→ **Assigned task**
Sort through the listing below and keep each line with the word "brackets". Copy those.

→ **Provided data**

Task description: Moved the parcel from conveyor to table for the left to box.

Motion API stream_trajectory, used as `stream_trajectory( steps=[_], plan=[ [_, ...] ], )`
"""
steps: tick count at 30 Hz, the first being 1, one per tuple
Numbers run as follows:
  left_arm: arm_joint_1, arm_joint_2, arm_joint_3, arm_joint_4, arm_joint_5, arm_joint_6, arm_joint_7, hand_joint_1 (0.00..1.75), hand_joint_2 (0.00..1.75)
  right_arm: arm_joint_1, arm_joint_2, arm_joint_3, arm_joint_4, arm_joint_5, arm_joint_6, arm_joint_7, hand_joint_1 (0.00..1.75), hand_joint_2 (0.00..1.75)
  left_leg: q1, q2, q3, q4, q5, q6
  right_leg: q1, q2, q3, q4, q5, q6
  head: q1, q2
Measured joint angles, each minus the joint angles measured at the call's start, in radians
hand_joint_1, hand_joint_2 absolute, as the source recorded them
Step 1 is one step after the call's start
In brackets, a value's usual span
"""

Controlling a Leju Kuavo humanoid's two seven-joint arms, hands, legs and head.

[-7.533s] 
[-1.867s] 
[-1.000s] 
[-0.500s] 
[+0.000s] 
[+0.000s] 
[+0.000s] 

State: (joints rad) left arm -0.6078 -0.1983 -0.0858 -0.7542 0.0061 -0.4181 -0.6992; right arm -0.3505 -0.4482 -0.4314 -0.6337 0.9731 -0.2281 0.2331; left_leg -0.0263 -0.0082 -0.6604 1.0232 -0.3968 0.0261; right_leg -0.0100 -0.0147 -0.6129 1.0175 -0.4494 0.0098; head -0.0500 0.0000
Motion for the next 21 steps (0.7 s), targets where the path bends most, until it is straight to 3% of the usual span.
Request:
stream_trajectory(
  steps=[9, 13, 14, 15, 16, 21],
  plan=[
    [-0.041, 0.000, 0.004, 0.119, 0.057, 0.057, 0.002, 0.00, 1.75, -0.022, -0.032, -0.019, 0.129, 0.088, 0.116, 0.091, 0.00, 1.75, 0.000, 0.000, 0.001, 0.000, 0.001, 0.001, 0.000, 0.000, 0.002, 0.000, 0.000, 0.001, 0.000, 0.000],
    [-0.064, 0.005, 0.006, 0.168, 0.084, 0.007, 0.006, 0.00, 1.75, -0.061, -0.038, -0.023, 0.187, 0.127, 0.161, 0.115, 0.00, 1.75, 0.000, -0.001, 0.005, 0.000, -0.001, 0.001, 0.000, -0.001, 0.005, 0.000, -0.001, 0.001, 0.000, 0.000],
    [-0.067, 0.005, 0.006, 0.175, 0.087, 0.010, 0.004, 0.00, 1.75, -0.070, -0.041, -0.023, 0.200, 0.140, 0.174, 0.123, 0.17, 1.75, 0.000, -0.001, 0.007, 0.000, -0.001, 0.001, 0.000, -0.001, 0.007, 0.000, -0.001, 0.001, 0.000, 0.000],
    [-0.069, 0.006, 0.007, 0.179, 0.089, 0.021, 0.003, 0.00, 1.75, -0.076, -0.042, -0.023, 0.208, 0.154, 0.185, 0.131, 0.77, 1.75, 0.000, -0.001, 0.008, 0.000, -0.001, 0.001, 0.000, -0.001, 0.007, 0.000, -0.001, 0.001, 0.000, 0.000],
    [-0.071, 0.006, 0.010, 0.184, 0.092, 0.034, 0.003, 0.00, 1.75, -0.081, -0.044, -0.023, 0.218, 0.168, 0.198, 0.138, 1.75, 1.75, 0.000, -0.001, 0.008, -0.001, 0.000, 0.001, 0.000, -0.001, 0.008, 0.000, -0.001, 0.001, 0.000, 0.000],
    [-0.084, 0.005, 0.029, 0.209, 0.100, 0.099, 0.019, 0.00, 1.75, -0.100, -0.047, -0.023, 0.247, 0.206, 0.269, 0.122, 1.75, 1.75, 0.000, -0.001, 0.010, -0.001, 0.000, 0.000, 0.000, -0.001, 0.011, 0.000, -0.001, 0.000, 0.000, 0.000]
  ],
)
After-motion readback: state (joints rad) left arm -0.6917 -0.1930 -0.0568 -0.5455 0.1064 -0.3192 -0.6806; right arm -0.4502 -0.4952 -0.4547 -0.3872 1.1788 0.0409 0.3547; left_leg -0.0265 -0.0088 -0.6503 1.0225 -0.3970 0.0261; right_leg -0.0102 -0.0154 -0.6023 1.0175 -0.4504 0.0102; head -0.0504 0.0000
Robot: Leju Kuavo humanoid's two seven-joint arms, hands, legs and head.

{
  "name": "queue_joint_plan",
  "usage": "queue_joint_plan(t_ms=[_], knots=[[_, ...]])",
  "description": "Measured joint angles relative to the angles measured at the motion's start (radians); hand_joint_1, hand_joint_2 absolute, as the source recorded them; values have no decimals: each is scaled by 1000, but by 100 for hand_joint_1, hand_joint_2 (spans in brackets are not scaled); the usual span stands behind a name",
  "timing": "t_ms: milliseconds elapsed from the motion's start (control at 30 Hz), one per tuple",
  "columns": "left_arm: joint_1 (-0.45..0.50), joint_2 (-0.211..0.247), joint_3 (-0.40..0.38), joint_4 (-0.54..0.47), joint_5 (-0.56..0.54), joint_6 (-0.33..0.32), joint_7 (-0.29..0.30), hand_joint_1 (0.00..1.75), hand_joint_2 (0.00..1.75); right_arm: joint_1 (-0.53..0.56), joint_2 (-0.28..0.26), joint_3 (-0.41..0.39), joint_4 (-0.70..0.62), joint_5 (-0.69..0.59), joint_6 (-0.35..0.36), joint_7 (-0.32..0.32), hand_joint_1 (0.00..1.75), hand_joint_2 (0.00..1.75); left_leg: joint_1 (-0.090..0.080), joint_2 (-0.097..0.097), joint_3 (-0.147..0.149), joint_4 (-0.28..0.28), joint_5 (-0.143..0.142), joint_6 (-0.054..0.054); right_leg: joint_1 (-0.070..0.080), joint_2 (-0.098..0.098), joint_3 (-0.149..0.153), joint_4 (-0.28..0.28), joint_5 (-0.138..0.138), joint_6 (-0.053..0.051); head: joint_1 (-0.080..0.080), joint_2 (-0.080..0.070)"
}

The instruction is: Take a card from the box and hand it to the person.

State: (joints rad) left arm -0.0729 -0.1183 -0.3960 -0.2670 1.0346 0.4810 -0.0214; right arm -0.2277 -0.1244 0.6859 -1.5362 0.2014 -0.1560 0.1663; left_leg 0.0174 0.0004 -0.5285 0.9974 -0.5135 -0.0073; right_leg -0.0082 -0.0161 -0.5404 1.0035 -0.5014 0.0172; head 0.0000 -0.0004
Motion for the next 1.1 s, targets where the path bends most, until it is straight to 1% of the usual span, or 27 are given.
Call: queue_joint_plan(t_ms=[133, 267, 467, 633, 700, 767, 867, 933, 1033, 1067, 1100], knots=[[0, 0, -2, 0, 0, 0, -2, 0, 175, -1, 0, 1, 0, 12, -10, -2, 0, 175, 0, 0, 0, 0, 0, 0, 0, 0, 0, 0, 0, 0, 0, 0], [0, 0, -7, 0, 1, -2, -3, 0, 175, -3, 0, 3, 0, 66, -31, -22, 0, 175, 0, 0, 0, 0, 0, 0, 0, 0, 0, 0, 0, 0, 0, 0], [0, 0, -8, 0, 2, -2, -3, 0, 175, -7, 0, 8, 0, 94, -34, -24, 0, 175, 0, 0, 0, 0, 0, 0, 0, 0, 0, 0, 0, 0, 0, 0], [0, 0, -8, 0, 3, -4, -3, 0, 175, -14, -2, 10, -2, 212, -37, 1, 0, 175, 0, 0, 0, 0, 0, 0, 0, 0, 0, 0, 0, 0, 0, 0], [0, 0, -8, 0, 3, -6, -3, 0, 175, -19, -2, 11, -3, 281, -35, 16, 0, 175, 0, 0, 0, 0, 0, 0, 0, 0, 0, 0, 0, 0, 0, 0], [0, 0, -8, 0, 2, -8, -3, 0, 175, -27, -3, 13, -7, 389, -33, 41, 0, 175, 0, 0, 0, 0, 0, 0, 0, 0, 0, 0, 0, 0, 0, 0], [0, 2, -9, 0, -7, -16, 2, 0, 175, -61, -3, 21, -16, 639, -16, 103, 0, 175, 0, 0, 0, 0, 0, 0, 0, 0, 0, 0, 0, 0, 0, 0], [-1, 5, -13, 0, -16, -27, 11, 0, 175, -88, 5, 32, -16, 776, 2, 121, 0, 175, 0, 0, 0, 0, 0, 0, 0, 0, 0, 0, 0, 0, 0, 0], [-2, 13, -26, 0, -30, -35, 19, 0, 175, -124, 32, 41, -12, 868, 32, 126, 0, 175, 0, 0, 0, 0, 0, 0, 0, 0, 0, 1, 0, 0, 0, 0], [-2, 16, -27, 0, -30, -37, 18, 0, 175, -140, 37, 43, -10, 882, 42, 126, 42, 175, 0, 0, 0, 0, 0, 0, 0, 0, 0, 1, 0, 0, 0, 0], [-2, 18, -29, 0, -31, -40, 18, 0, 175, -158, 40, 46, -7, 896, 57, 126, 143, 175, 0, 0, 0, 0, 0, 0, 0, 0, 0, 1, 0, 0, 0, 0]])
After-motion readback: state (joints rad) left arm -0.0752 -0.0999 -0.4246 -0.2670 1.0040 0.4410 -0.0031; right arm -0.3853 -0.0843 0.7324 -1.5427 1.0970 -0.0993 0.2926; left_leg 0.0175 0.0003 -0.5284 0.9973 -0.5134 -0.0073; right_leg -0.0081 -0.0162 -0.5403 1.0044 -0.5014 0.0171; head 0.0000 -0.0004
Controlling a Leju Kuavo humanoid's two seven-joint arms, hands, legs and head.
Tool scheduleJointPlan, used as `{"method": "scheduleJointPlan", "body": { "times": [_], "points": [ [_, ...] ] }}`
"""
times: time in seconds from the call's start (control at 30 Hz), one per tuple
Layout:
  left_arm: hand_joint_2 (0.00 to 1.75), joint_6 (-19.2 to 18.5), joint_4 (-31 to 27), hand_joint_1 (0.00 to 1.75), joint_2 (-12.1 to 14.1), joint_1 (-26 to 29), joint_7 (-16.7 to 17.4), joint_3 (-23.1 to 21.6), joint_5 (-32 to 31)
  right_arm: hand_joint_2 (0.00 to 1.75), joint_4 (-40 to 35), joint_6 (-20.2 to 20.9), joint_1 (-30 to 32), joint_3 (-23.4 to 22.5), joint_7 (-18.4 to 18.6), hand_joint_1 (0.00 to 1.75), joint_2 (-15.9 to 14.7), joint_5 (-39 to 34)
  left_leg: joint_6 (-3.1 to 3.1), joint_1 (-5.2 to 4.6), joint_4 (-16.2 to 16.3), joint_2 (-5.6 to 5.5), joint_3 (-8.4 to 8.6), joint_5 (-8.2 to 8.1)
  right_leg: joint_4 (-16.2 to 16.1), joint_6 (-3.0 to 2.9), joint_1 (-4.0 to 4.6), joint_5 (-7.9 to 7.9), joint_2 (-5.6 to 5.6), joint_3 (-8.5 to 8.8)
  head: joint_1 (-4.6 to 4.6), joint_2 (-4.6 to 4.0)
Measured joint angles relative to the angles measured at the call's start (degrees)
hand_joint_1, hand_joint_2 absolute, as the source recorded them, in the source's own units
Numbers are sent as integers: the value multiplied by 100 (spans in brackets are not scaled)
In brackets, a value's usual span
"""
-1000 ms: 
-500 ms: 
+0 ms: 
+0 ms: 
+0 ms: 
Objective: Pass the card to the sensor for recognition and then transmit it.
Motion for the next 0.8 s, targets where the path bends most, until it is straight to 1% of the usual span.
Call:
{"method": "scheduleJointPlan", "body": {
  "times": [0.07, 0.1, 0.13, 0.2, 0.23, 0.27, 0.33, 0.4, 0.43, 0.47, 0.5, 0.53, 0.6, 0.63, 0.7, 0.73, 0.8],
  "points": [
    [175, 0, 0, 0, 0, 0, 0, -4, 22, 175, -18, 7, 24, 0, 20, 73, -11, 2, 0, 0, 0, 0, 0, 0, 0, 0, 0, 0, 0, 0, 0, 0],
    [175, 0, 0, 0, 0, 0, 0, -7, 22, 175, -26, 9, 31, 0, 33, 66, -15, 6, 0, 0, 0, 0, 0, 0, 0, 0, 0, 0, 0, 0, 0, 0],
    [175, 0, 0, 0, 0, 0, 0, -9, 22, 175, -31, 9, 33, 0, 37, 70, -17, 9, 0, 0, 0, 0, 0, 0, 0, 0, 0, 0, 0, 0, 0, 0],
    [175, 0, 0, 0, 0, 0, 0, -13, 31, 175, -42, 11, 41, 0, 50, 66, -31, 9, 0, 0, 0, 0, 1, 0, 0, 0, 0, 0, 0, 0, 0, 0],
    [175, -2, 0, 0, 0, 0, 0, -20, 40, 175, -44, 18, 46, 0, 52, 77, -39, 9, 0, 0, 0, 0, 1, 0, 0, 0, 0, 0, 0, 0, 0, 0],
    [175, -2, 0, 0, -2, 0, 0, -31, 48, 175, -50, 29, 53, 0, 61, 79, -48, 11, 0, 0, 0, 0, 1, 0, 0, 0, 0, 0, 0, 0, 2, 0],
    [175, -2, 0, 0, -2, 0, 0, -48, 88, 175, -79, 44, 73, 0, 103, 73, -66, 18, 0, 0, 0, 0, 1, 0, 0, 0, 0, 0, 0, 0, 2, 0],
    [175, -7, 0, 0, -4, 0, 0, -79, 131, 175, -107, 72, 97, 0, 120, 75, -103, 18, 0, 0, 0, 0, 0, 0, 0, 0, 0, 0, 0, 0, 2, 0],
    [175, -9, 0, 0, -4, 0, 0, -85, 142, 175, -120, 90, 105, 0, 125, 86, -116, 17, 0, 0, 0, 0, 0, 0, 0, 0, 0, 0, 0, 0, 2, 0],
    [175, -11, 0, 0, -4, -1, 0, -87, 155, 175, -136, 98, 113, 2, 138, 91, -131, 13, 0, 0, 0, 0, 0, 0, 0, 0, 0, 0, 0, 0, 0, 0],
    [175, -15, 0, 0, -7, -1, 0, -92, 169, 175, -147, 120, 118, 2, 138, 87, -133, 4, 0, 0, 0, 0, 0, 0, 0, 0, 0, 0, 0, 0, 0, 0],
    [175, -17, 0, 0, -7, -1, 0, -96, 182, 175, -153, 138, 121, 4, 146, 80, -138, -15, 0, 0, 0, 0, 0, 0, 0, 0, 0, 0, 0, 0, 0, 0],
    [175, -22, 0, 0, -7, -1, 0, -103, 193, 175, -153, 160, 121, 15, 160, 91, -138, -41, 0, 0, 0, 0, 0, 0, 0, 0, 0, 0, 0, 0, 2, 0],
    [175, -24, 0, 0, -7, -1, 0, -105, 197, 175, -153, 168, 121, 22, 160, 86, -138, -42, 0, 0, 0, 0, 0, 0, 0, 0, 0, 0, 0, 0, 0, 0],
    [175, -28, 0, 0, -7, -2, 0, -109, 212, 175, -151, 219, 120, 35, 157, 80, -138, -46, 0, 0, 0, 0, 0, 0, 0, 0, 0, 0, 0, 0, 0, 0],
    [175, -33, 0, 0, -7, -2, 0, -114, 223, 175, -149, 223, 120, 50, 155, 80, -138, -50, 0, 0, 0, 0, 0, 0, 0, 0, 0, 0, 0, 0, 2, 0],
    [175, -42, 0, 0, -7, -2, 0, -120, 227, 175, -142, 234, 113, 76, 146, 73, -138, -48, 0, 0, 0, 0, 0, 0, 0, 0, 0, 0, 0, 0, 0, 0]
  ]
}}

→ **Output below**
In brackets, a value's usual span
  "description": "Measured joint angles relative to the angles measured at the motion's start (radians); hand_joint_1, hand_joint_2 absolute, as the source recorded them; values have no decimals: each is scaled by 1000, but by 100 for hand_joint_1, hand_joint_2 (spans in brackets are not scaled); the usual span stands behind a name",
Numbers are sent as integers: the value multiplied by 100 (spans in brackets are not scaled)
In brackets, a value's usual span

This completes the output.